Brief:
Return the data below exactly as given, except for the images.

----

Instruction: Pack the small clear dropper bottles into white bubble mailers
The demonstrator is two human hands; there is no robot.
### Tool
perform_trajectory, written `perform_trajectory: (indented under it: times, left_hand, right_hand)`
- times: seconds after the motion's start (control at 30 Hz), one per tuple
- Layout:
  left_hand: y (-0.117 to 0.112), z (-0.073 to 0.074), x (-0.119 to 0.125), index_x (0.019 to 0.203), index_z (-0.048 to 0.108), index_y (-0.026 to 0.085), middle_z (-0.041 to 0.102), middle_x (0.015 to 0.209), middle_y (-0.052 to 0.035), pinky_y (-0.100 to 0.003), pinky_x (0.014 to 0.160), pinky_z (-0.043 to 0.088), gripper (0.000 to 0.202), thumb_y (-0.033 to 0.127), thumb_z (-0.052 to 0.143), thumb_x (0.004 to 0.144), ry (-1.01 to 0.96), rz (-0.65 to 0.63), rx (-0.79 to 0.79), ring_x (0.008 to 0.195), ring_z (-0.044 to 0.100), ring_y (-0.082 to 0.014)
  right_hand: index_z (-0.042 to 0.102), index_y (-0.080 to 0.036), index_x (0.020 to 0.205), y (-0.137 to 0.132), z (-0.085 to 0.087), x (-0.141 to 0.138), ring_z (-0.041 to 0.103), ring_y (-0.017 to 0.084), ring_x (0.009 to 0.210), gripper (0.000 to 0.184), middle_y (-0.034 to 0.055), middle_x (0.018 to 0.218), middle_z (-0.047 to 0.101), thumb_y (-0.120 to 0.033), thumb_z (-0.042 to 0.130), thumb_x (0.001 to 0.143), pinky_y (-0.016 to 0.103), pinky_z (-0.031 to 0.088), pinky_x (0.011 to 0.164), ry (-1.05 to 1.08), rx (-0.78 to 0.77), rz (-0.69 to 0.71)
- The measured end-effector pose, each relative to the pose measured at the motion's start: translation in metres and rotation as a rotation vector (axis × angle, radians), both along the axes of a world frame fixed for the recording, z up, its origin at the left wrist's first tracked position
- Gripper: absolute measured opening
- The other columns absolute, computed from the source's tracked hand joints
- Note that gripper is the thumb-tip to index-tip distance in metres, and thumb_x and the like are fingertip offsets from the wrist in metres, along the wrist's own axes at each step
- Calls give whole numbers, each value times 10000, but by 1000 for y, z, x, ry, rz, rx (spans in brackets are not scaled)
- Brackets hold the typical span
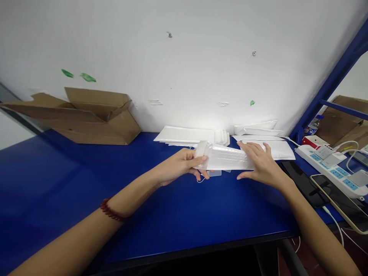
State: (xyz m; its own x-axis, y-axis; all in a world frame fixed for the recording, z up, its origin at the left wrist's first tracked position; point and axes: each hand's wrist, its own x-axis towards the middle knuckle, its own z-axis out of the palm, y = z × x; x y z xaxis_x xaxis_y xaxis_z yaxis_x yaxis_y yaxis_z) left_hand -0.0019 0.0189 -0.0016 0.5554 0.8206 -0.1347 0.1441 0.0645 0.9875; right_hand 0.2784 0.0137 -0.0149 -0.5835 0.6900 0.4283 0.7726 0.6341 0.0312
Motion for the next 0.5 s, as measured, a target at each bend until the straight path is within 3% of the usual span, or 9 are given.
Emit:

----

Your solution:
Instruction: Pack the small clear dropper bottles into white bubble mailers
The demonstrator is two human hands; there is no robot.
### Tool
perform_trajectory, written `perform_trajectory: (indented under it: times, left_hand, right_hand)`
- times: seconds after the motion's start (control at 30 Hz), one per tuple
- Layout:
  left_hand: y (-0.117 to 0.112), z (-0.073 to 0.074), x (-0.119 to 0.125), index_x (0.019 to 0.203), index_z (-0.048 to 0.108), index_y (-0.026 to 0.085), middle_z (-0.041 to 0.102), middle_x (0.015 to 0.209), middle_y (-0.052 to 0.035), pinky_y (-0.100 to 0.003), pinky_x (0.014 to 0.160), pinky_z (-0.043 to 0.088), gripper (0.000 to 0.202), thumb_y (-0.033 to 0.127), thumb_z (-0.052 to 0.143), thumb_x (0.004 to 0.144), ry (-1.01 to 0.96), rz (-0.65 to 0.63), rx (-0.79 to 0.79), ring_x (0.008 to 0.195), ring_z (-0.044 to 0.100), ring_y (-0.082 to 0.014)
  right_hand: index_z (-0.042 to 0.102), index_y (-0.080 to 0.036), index_x (0.020 to 0.205), y (-0.137 to 0.132), z (-0.085 to 0.087), x (-0.141 to 0.138), ring_z (-0.041 to 0.103), ring_y (-0.017 to 0.084), ring_x (0.009 to 0.210), gripper (0.000 to 0.184), middle_y (-0.034 to 0.055), middle_x (0.018 to 0.218), middle_z (-0.047 to 0.101), thumb_y (-0.120 to 0.033), thumb_z (-0.042 to 0.130), thumb_x (0.001 to 0.143), pinky_y (-0.016 to 0.103), pinky_z (-0.031 to 0.088), pinky_x (0.011 to 0.164), ry (-1.05 to 1.08), rx (-0.78 to 0.77), rz (-0.69 to 0.71)
- The measured end-effector pose, each relative to the pose measured at the motion's start: translation in metres and rotation as a rotation vector (axis × angle, radians), both along the axes of a world frame fixed for the recording, z up, its origin at the left wrist's first tracked position
- Gripper: absolute measured opening
- The other columns absolute, computed from the source's tracked hand joints
- Note that gripper is the thumb-tip to index-tip distance in metres, and thumb_x and the like are fingertip offsets from the wrist in metres, along the wrist's own axes at each step
- Calls give whole numbers, each value times 10000, but by 1000 for y, z, x, ry, rz, rx (spans in brackets are not scaled)
- Brackets hold the typical span
State: (xyz m; its own x-axis, y-axis; all in a world frame fixed for the recording, z up, its origin at the left wrist's first tracked position; point and axes: each hand's wrist, its own x-axis towards the middle knuckle, its own z-axis out of the palm, y = z × x; x y z xaxis_x xaxis_y xaxis_z yaxis_x yaxis_y yaxis_z) left_hand -0.0019 0.0189 -0.0016 0.5554 0.8206 -0.1347 0.1441 0.0645 0.9875; right_hand 0.2784 0.0137 -0.0149 -0.5835 0.6900 0.4283 0.7726 0.6341 0.0312
Motion for the next 0.5 s, as measured, a target at each bend until the straight path is within 3% of the usual span, or 9 are given.
Emit:

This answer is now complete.